At the end of the research project, the sow was humanely euthanized. Upon necropsy, the right uterine horn presented cystic endometrial hyperplasia (CEH) and mucometra (8 L of mucus were collected), and a complete septum distal to the bifurcation separating the right uterine horn from the left (Figure 5 and Figure 6). The left ovary and uterine horn were grossly and histologically normal. Histological evaluation of the epididymis-like structure identified at the end of the right uterine horn could not distinguish between the oviduct or epididymis due to the similar cellular composition of both tissues. It was concluded that the complete septum allowed the pregnancy to occur only in the left horn. The unilateral right mucometra probably developed due to prolonged exposure to progesterone during pregnancy.
In summary, the gilt was a 38, XX SRY-negative DSD pig who returned to fertility after the excision of the right ovotestis. This gilt maintained a normal gestation and parturition in the left uterine horn due to a septum blocking the right uterine horn. The phenotypic abnormalities identified included a “skyhook” vulva, short vagina, a right ovotestis, epididymis-like structure, the complete uterine septum of the right uterine horn, unilateral right cystic endometrial hyperplasia (CEH), and mucometra.

3. Discussion

XX SRY-negative, with masculinization, is a disorder of sex development (DSD) characterized by a partial mismatch between the chromosomic and the gonadal sex. Affected individuals commonly show female phenotypes with primary anestrus and abnormal vulvar conformation or bilateral cryptorchidism and abnormal prepuce and penis. The gonads are bilateral ovotestes in most cases; a few instances have an ovotestis and an ovary, with one ovotestis and one testis being the least common. The phenotypical masculinization depends on the amount of testicular tissue present and serum testosterone levels. The animals affected by this disorder are sterile [1].
This case demonstrates several unique features of gonadal DSD. One of the most important findings was the ability of the gilt to return to fertility after the excision of the ovotestis. There are currently no reports of pregnancy in pigs with DSDs after the surgical removal of the abnormal gonadal tissue. There is, however, one report published in 1964 of pregnancy in a sow with one ovary and one testis. However, no cytogenetic or endocrine studies were performed [19]. The infertility of the gilt presented here, before unilateral gonadectomy, was most likely due to the effects of testosterone, generating negative feedback on the estrous cycle. This case demonstrates the feasibility of achieving pregnancy in an animal with gonadal disorders of sexual development. However, this requires at least one functional ovary, uterine body, and cervix. The surgical correction of pigs with masculinizing DSDs may help alleviate some of the economic losses of producers due to the infertility of gilts, aggressive behaviors, and boar taint from ovo-testicular tissue, and provide a model for other species.
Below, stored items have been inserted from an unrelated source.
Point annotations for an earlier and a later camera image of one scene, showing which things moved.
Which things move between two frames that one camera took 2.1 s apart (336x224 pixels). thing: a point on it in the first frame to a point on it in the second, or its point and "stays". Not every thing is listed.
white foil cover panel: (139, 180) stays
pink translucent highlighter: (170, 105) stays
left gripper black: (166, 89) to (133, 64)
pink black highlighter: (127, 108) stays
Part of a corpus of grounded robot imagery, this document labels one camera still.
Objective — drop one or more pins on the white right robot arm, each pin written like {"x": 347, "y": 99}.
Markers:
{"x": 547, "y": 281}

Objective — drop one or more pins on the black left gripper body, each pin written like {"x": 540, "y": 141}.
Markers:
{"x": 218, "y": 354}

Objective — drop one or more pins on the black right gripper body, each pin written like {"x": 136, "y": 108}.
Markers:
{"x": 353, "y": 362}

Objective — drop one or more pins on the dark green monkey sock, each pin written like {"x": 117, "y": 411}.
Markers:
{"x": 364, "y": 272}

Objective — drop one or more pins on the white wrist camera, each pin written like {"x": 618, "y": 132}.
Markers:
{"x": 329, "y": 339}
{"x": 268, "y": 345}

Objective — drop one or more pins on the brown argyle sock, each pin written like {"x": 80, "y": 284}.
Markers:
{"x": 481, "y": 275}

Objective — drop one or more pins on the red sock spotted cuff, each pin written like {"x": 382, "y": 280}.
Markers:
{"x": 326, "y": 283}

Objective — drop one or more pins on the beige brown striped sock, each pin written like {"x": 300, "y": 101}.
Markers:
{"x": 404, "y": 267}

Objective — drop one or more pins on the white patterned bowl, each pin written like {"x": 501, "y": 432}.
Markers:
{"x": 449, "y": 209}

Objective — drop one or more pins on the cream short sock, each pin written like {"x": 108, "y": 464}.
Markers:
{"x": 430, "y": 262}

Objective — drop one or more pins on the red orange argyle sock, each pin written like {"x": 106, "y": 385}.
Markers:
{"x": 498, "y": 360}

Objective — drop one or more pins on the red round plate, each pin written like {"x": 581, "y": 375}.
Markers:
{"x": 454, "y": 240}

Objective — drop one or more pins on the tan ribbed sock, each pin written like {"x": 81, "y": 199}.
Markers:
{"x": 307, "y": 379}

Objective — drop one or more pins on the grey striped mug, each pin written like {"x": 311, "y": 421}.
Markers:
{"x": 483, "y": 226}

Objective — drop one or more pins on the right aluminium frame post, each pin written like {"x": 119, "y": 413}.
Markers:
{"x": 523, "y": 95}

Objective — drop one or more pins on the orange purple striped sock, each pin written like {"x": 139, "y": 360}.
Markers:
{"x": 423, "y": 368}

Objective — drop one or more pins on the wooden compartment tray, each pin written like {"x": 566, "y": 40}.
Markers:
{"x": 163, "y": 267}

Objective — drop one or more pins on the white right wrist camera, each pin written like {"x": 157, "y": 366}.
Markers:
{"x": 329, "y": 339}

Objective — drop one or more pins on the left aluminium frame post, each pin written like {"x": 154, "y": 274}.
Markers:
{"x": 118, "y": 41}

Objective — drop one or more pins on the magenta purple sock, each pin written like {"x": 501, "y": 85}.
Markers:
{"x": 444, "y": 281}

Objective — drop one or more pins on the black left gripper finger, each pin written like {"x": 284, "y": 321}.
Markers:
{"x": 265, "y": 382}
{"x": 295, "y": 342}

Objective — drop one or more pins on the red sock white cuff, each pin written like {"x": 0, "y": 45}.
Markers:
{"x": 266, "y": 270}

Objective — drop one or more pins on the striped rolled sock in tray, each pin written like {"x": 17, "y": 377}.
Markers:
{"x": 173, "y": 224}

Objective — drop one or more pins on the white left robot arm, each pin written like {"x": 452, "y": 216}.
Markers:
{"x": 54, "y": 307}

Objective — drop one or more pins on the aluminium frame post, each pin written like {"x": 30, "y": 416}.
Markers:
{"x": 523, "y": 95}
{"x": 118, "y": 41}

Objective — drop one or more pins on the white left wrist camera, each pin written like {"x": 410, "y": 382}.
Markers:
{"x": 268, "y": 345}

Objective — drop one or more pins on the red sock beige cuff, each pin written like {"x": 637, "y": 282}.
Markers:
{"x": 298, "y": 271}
Although no similar cases were reported in pigs, the removal of the ovotestis and recovery of cyclicity was published in humans. In a study by Greeley et al. [20], a neonate was diagnosed as 46, XX SRY-negative sex reversal. This patient’s ovotestis produced insufficient testosterone to fully masculinize the genitalia, which accounts for the ambiguity of the external genitalia and persistence of incomplete Wolffian duct derivatives, and produced insufficient AMH to inhibit the formation of the Müllerian system, which accounts for the presence of a normal uterus and fallopian tubes. Additionally, ovarian follicular development was inhibited secondary to the presence of testicular tissue. After ovotestis removal at 3 weeks of age, serum AMH levels became low within a month, but the elevated testosterone was slow to resolve. Ovarian morphology and function gradually normalized as neonatal mini puberty waned.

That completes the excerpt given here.